Data methodology

How we report our data.

Data methodology

Historical numbers may differ slightly due to rounding and corrections in methodology year over year.

Some data may be intentionally redacted due to security and privacy restrictions regarding smaller n-counts. In those cases, the data is marked N/A.

In some cases, due to rounding and how we count multiracial people, the individual percentages may not add up exactly to the overall percentage.

In past Diversity Annual Reports, we assessed retention parity by comparing the attrition rates of underrepresented communities to Google-wide attrition using an internally computed index.

Starting this year, we will shift to reporting on exits representation (the demographic representation of Googlers who leave the company) and comparing exits representation of underrepresented communities at Google to their overall representation at Google. This new methodology is more transparent because it provides real percentages instead of a calculated index. Plus, it’s easier to understand and compare attrition year over year, giving us the opportunity to see our data holistically across time. If you’d like to see our 2021 attrition data using our previous methodology, it's available in the data appendix of this report.


Communities methodology

All reporting on gender, unless otherwise stated, reflects global data. Google also reports on global non-binary gender, using global self-identified data. We do not collect data where it is expressly prohibited by local law or would put our employees’ safety at risk.


All reporting on race, unless otherwise stated, reflects U.S. data. Google also reports race representation data for APAC (Asia-Pacific), Americas (non-U.S.), and Europe, the Middle East, and Africa (EMEA), using global self-identified data. In these instances, some race categories have changed to be more globally relevant. We do not collect data where it is expressly prohibited by local law or would put our employees’ safety at risk.

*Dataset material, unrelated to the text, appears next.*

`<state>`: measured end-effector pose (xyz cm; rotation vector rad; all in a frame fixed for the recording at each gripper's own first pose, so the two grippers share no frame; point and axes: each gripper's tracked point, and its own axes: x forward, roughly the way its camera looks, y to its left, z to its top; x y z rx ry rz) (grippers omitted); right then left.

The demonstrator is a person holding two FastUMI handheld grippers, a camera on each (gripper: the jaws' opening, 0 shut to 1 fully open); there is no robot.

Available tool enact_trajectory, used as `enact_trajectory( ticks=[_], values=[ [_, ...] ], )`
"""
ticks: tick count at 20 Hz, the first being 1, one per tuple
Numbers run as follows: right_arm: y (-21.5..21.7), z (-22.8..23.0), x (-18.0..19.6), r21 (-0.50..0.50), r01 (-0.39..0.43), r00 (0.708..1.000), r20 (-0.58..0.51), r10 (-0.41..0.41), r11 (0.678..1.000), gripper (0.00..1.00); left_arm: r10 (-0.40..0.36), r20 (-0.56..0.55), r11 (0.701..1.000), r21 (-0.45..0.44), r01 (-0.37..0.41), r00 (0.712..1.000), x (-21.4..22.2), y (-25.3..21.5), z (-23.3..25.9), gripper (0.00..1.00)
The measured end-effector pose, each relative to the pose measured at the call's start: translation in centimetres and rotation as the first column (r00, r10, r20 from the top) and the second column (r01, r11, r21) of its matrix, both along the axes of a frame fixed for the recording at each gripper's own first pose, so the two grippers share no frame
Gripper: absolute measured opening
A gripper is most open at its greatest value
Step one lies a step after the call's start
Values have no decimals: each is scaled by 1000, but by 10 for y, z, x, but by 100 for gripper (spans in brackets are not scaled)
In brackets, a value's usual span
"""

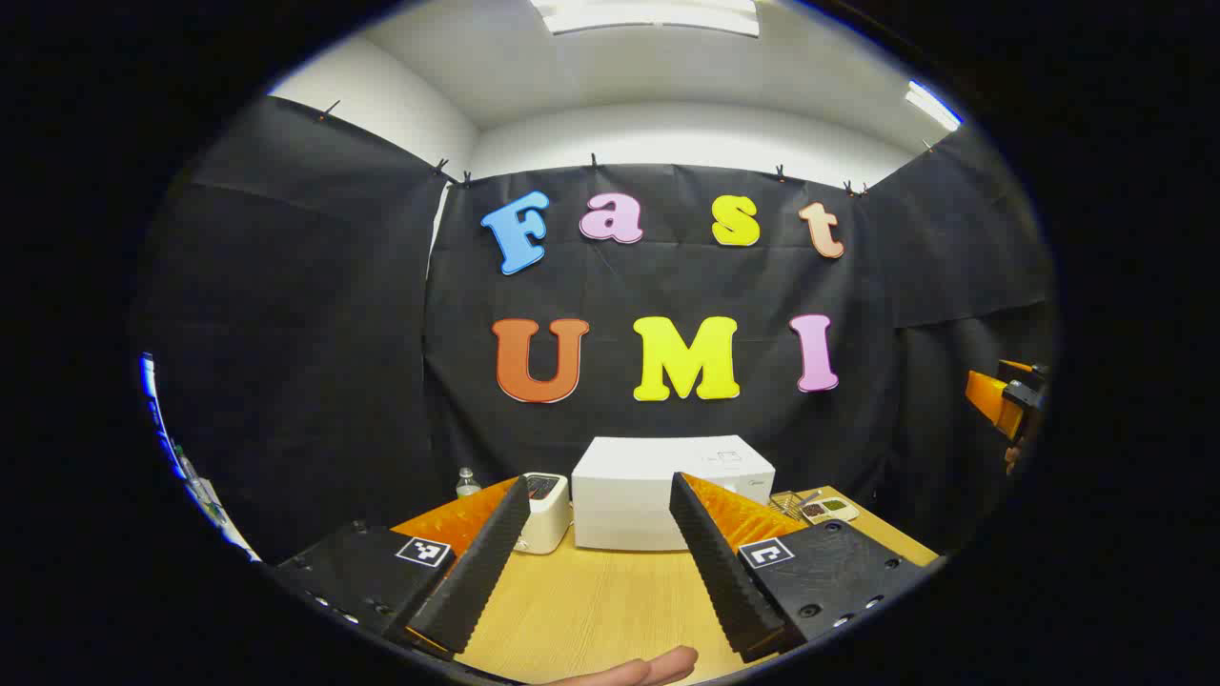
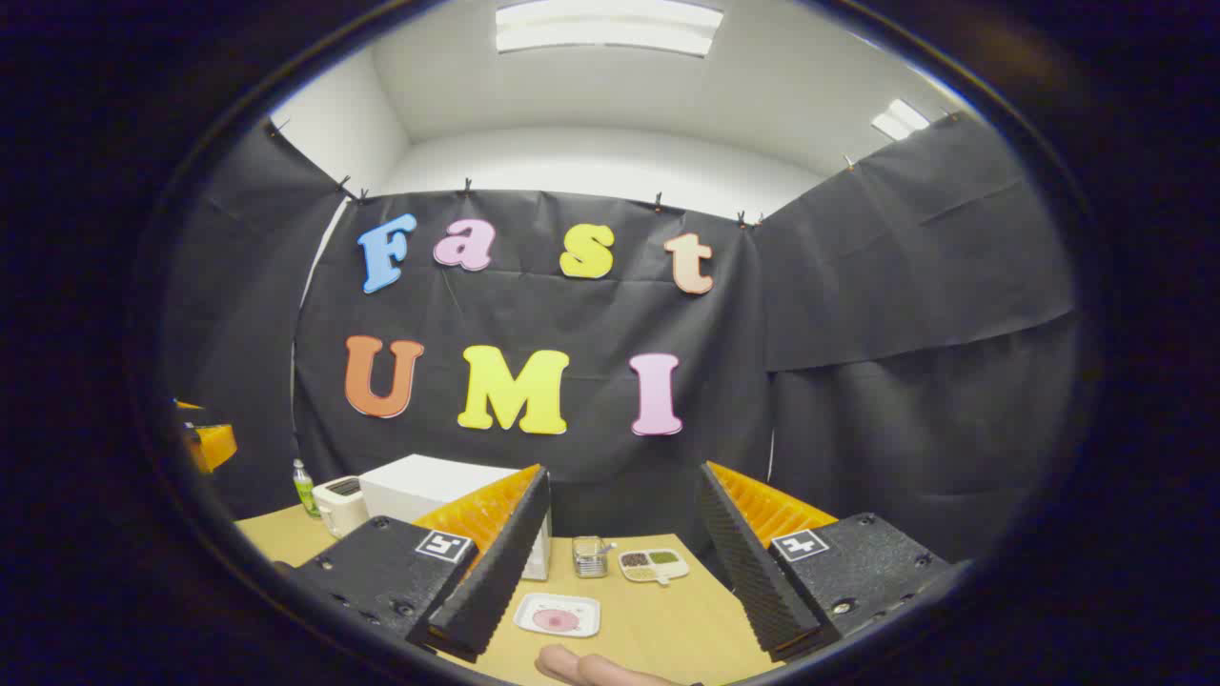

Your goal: Open the microwave oven with the left hand, put the food in, and close the microwave oven.

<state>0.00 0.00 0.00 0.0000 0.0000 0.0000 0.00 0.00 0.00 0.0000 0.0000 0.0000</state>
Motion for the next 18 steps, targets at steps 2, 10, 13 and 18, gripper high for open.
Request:
enact_trajectory(
  ticks=[2,10,13,18],
  values=[
    [-3,3,-5,0,4,1000,16,-4,1000,99,1,9,1000,-8,-1,1000,-3,-4,5,94],
    [-21,1,-11,21,46,999,22,-46,999,99,-70,30,997,-16,71,997,-9,-25,10,93],
    [-32,3,-6,27,67,996,50,-68,997,99,-72,32,997,-29,73,997,-4,-29,8,94],
    [-32,-8,11,44,52,998,39,-53,998,99,-70,33,997,-9,71,997,13,-36,2,94]
  ],
)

In our 2019 Diversity Annual Report, we began counting multiracial people as a member of all the racial categories they identify with. This system used in the report is called the “plus system” (indicated by the + sign) because multiracial people are “plussed in” to each racial category they identify with. The “+” is not used when referring to an individual or community outside of our data methodology. To see this data using U.S. government reporting categories, view our EEO-1.

For the second time, we are publishing race data outside the U.S. This data has enabled us to expand and evolve our work in response to the unique historical and cultural contexts of race and gender around the world by creating custom and tailored programming and dedicated staff.

Defining racial and ethnic categories is particularly complex. In this report, the objective is to create categories that address significant global patterns of racial and ethnic dynamics. In some instances, this data set is limited due to various government protections around the world and the desire to protect Googler confidentiality.

“Native American+” includes Native Americans, Alaska Natives, Native Hawaiians, and Other Pacific Islanders as categorized by U.S. government reporting standards.

“Americas” includes all countries in North and South America in which we operate, excluding the U.S.

“Latinx” is an umbrella term that includes all those who identify as Latinx, Latino, Latina or Hispanic.

More inclusive demographic data

At Google, we build for everyone. We know that one of the best ways to do that is to have a workforce that’s more representative of the users we serve. Thanks to an initiative called Self-ID, Google gathers global data on race, gender, and other identities to help give us a more complete picture of our workforce. This data is helping to power our diversity, equity, and inclusion (DEI) efforts globally, and helps to make everyone at Google more visible - so that we can create an even more inclusive workplace.

Of employees who have self-identified globally, we see that:

6.7% self-identified as LGBQ+ and/or Trans+.
5.4% self-identified as having a disability.
5.0% self-identified as being, or having been, members of the military.
<1% self-identified as non-binary.

In 2021, the number of Googlers who self-identify (or “self-ID”) as members of these underrepresented communities grew — but at a slower pace than our overall growth.

Transparency and data sharing

Data transparency is a critical contribution to creating systemic, industry-wide solutions. External research shows that only industry-wide systemic solutions will create sustainable change. This is why we’re making it easier for researchers, community organizations, and industry groups to access and analyze our data by publishing it in BigQuery, an open source data warehouse.

We were one of the first tech companies to start sharing our diversity data publicly in 2014, and today, we are proud to provide one of the largest publicly available DEI data sets in the industry. We believe that data transparency and standardization is an important step in service of collective action.